En Iran, grand soutien du Hamas, les dirigeants voient dans cet assassinat une nouvelle motivation pour poursuivre la lutte. Le ministre des Affaires étrangères iranien a affirmé que Yahya Sinwar « reste une source d’inspiration » pour les résistants au Moyen-Orient, et que « la cause de la libération de la Palestine de l’occupation [israélienne] est désormais plus vivante que jamais ». Ce soutien sans faille à la résistance palestinienne souligne les tensions régionales croissantes après cet assassinat.
Une crise humanitaire préoccupante
Alors que les tensions montent dans la région, la situation humanitaire à Gaza devient de plus en plus préoccupante.
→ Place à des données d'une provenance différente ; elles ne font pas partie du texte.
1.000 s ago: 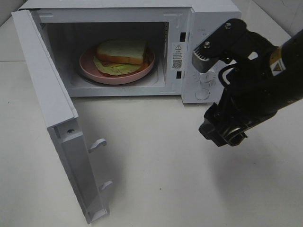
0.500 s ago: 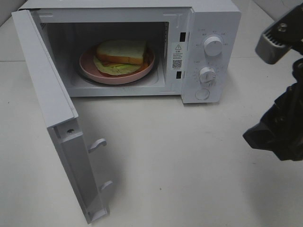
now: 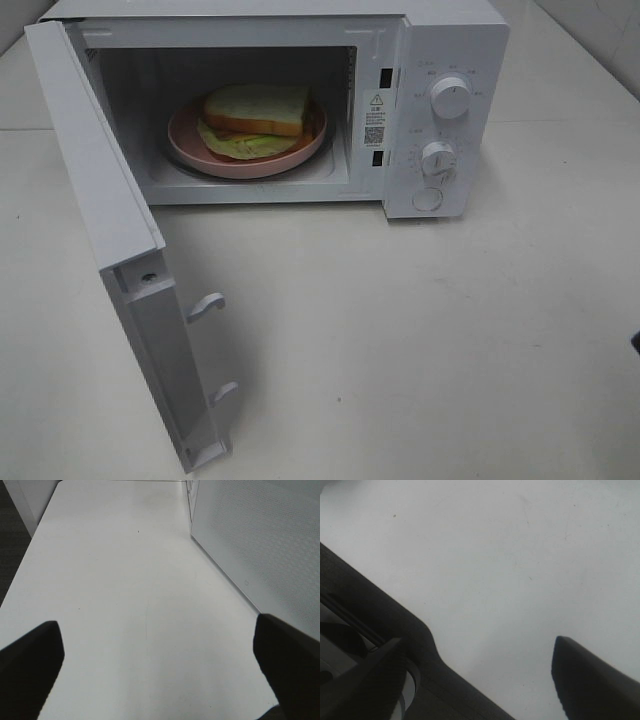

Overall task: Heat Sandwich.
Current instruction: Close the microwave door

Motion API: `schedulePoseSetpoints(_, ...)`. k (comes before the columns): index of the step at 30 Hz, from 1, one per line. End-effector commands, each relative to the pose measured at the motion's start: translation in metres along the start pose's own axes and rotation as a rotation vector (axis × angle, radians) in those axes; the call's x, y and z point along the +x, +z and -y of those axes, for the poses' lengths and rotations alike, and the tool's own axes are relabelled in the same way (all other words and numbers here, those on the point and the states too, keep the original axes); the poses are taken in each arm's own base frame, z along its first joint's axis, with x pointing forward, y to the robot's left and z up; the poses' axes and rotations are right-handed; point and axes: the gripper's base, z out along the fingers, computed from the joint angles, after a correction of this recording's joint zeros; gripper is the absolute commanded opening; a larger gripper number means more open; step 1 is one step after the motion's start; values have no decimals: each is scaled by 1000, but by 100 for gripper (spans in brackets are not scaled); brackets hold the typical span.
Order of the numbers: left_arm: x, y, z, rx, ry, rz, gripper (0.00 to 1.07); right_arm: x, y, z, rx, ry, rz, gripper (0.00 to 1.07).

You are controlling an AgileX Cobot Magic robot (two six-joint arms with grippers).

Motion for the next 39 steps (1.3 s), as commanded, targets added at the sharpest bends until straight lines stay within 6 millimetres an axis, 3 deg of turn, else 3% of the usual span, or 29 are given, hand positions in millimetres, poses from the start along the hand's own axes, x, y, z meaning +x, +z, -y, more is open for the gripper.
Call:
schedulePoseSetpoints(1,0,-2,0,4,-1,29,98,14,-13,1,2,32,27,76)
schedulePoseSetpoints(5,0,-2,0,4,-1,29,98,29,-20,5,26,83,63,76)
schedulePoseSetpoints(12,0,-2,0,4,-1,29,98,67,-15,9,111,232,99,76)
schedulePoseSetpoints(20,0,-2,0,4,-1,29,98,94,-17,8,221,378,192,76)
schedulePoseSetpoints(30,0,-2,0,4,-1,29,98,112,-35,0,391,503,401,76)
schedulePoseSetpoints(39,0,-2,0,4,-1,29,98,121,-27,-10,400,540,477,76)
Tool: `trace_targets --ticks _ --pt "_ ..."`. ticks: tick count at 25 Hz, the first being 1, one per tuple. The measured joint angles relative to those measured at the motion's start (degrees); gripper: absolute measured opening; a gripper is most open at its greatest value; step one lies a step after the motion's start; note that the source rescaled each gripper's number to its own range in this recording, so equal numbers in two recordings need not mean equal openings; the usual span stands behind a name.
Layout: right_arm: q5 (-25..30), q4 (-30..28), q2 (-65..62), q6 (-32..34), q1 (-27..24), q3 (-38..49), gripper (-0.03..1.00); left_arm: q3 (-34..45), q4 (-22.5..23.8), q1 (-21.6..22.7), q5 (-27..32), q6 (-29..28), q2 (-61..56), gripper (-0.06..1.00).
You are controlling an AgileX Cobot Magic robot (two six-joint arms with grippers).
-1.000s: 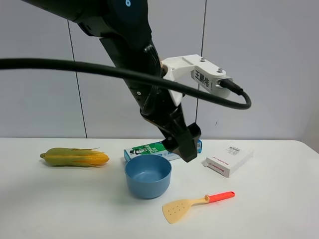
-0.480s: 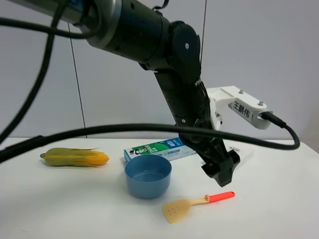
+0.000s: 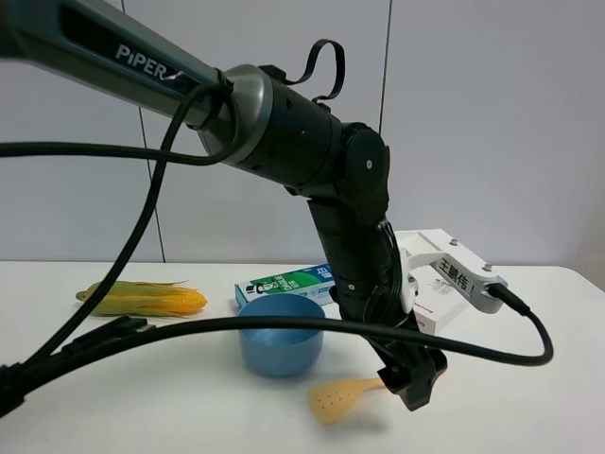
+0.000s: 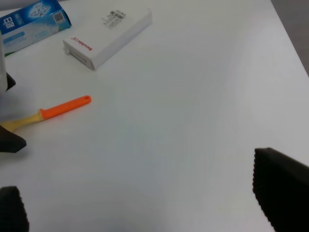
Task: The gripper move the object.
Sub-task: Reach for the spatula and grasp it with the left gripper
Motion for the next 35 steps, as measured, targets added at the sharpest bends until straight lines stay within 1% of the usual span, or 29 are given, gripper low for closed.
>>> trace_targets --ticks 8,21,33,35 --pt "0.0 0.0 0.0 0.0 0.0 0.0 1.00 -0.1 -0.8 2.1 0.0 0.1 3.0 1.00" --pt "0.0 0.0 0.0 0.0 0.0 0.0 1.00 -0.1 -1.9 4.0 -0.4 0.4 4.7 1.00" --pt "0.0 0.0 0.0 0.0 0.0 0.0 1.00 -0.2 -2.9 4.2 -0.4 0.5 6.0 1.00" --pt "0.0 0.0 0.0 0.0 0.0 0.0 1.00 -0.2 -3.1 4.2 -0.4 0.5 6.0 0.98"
Le Kremlin s’est dit « inquiet » des « conséquences pour la population civile » après la mort de Sinwar, dénonçant une « catastrophe humanitaire » en cours. Le porte-parole de la présidence russe, Dmitri Peskov, a ajouté que « les conséquences pour la population civile sont notre principale préoccupation ».
Avec l’intensification des combats et la poursuite des bombardements israéliens sur Gaza, les civils restent pris au piège, sans accès suffisant à la nourriture, à l’eau et aux soins médicaux. La communauté internationale redoute que l’assassinat de Yahya Sinwar, au lieu de ramener la paix, entraîne une escalade encore plus violente des affrontements.